What is required: Search the listing below for "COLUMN". Copy each matching line.

Source data:
↓↓↓

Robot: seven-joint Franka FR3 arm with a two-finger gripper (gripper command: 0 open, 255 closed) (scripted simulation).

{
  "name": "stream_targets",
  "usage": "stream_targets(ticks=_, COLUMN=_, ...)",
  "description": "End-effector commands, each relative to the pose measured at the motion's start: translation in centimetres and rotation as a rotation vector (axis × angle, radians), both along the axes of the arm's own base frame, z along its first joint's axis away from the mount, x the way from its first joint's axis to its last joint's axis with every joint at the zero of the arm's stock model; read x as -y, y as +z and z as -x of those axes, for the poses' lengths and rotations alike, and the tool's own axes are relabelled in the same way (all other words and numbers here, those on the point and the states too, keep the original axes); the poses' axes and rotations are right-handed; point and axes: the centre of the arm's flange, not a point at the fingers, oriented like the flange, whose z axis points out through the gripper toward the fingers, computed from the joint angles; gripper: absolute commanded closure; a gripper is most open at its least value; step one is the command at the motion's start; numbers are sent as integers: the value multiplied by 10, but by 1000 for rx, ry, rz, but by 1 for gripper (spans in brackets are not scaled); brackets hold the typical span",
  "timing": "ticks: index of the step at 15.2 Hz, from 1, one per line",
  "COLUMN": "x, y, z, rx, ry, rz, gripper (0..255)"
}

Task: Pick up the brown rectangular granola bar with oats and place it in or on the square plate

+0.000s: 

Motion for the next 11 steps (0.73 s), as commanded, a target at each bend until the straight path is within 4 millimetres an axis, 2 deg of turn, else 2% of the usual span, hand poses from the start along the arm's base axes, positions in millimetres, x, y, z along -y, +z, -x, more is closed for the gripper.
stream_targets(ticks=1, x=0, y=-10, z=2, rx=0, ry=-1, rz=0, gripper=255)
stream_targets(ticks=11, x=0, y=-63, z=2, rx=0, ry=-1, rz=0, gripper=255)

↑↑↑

Answer to the exercise:
  "usage": "stream_targets(ticks=_, COLUMN=_, ...)",
  "COLUMN": "x, y, z, rx, ry, rz, gripper (0..255)"

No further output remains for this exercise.